DIRECTIONS FOR THIS TASK »
Each time a line of the listing holds "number", copy that line.

══ DATASET CONTENT

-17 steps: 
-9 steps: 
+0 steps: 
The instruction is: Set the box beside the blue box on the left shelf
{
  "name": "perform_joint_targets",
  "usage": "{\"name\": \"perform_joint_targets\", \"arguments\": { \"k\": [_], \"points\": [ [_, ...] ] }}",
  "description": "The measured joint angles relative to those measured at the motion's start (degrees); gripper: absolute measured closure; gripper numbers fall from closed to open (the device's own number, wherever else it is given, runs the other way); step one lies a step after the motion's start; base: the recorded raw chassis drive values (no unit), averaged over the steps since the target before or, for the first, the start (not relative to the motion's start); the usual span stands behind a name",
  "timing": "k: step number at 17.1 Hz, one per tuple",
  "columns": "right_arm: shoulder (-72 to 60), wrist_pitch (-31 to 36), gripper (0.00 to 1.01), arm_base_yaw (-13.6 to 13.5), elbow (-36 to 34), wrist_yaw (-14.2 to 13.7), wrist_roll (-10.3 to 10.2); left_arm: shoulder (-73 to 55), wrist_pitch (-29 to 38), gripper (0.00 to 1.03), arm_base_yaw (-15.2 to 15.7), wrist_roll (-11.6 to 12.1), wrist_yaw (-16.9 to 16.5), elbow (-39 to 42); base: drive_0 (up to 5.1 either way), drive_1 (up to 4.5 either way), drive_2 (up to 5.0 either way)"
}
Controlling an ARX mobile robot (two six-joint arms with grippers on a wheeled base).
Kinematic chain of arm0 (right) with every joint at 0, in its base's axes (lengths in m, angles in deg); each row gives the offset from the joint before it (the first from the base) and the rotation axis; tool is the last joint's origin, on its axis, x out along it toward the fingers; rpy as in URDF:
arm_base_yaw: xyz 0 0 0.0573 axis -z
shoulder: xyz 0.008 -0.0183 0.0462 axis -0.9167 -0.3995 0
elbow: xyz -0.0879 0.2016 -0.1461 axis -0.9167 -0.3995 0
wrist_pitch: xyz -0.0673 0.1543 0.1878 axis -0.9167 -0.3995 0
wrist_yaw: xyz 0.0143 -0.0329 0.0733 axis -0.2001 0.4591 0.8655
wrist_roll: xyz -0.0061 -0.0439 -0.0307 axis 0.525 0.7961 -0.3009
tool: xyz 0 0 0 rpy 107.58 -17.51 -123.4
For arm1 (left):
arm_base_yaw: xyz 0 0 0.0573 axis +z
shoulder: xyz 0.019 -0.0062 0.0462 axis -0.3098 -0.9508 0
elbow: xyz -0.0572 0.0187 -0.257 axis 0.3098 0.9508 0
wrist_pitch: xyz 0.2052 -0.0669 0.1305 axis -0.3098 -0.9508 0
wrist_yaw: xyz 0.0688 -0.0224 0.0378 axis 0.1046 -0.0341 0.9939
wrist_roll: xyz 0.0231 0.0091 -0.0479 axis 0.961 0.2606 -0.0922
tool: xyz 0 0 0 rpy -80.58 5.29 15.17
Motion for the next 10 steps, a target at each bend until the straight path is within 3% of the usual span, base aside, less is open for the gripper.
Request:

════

REPLY TO THE TASK »
  "description": "The measured joint angles relative to those measured at the motion's start (degrees); gripper: absolute measured closure; gripper numbers fall from closed to open (the device's own number, wherever else it is given, runs the other way); step one lies a step after the motion's start; base: the recorded raw chassis drive values (no unit), averaged over the steps since the target before or, for the first, the start (not relative to the motion's start); the usual span stands behind a name",
  "timing": "k: step number at 17.1 Hz, one per tuple",

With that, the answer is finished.